[Stored data entries]
──────────

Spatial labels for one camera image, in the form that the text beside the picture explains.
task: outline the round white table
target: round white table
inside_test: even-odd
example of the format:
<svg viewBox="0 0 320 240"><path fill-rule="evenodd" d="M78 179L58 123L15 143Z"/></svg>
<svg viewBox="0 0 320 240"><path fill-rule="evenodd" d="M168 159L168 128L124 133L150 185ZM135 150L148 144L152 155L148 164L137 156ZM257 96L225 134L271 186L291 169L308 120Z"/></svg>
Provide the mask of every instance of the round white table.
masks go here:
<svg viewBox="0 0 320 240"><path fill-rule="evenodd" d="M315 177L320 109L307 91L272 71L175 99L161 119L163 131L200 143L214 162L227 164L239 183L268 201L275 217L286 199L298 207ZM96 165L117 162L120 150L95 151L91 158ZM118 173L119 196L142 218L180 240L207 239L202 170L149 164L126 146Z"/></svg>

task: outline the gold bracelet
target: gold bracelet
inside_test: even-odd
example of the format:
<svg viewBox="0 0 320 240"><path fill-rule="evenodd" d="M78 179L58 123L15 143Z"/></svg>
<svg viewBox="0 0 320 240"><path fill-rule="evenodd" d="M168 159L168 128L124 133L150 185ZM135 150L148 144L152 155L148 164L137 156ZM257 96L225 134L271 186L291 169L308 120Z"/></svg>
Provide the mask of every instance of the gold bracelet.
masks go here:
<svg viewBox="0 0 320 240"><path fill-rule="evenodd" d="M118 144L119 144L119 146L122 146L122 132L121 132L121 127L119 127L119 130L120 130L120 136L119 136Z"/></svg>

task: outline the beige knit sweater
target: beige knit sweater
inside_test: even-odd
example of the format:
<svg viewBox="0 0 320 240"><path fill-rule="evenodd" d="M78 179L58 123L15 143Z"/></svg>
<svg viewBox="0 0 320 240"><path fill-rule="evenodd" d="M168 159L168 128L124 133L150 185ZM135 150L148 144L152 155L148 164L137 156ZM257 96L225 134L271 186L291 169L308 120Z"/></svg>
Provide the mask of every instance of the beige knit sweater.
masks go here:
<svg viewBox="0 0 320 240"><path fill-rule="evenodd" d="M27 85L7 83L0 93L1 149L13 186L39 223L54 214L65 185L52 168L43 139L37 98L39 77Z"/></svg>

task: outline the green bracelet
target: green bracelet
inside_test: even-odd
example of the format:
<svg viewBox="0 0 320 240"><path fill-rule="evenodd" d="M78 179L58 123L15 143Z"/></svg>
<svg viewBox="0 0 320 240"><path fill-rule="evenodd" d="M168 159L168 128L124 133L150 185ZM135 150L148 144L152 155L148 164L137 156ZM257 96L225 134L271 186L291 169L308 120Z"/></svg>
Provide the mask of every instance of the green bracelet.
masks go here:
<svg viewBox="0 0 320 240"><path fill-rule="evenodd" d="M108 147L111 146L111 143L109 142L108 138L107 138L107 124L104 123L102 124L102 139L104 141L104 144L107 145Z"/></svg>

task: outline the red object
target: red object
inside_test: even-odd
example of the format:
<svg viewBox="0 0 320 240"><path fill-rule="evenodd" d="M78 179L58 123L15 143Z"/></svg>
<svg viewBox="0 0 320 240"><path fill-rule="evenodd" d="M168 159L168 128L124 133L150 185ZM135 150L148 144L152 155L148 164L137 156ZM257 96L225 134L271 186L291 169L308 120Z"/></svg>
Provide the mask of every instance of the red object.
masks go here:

──────────

ACTION ITEM: Could you reproduce all of the entries above exactly?

WRITTEN ANSWER:
Spatial labels for one camera image, in the form that the text beside the picture explains.
task: outline the round white table
target: round white table
inside_test: even-odd
example of the format:
<svg viewBox="0 0 320 240"><path fill-rule="evenodd" d="M78 179L58 123L15 143Z"/></svg>
<svg viewBox="0 0 320 240"><path fill-rule="evenodd" d="M168 159L168 128L124 133L150 185ZM135 150L148 144L152 155L148 164L137 156ZM257 96L225 134L271 186L291 169L308 120Z"/></svg>
Provide the mask of every instance of the round white table.
masks go here:
<svg viewBox="0 0 320 240"><path fill-rule="evenodd" d="M315 177L320 109L307 91L272 71L175 99L161 119L163 131L200 143L214 162L227 164L239 183L268 201L275 217L286 199L298 207ZM96 165L117 162L120 150L95 151L91 158ZM118 173L119 196L142 218L180 240L207 239L202 170L149 164L126 146Z"/></svg>

task: outline the gold bracelet
target: gold bracelet
inside_test: even-odd
example of the format:
<svg viewBox="0 0 320 240"><path fill-rule="evenodd" d="M78 179L58 123L15 143Z"/></svg>
<svg viewBox="0 0 320 240"><path fill-rule="evenodd" d="M168 159L168 128L124 133L150 185ZM135 150L148 144L152 155L148 164L137 156ZM257 96L225 134L271 186L291 169L308 120Z"/></svg>
Provide the mask of every instance of the gold bracelet.
masks go here:
<svg viewBox="0 0 320 240"><path fill-rule="evenodd" d="M118 144L119 144L119 146L122 146L122 132L121 132L121 127L119 127L119 130L120 130L120 136L119 136Z"/></svg>

task: outline the beige knit sweater
target: beige knit sweater
inside_test: even-odd
example of the format:
<svg viewBox="0 0 320 240"><path fill-rule="evenodd" d="M78 179L58 123L15 143Z"/></svg>
<svg viewBox="0 0 320 240"><path fill-rule="evenodd" d="M168 159L168 128L124 133L150 185ZM135 150L148 144L152 155L148 164L137 156ZM257 96L225 134L271 186L291 169L308 120Z"/></svg>
Provide the mask of every instance of the beige knit sweater.
masks go here:
<svg viewBox="0 0 320 240"><path fill-rule="evenodd" d="M27 85L7 83L0 93L1 149L13 186L39 223L54 214L65 185L52 168L43 139L37 98L39 77Z"/></svg>

task: outline the green bracelet
target: green bracelet
inside_test: even-odd
example of the format:
<svg viewBox="0 0 320 240"><path fill-rule="evenodd" d="M78 179L58 123L15 143Z"/></svg>
<svg viewBox="0 0 320 240"><path fill-rule="evenodd" d="M168 159L168 128L124 133L150 185ZM135 150L148 144L152 155L148 164L137 156ZM257 96L225 134L271 186L291 169L308 120Z"/></svg>
Provide the mask of every instance of the green bracelet.
masks go here:
<svg viewBox="0 0 320 240"><path fill-rule="evenodd" d="M108 147L111 146L111 143L109 142L108 138L107 138L107 124L104 123L102 124L102 139L104 141L104 144L107 145Z"/></svg>

task: outline the red object
target: red object
inside_test: even-odd
example of the format:
<svg viewBox="0 0 320 240"><path fill-rule="evenodd" d="M78 179L58 123L15 143Z"/></svg>
<svg viewBox="0 0 320 240"><path fill-rule="evenodd" d="M168 159L168 128L124 133L150 185ZM135 150L148 144L152 155L148 164L137 156ZM257 96L225 134L271 186L291 169L308 120Z"/></svg>
Provide the mask of every instance of the red object.
masks go here:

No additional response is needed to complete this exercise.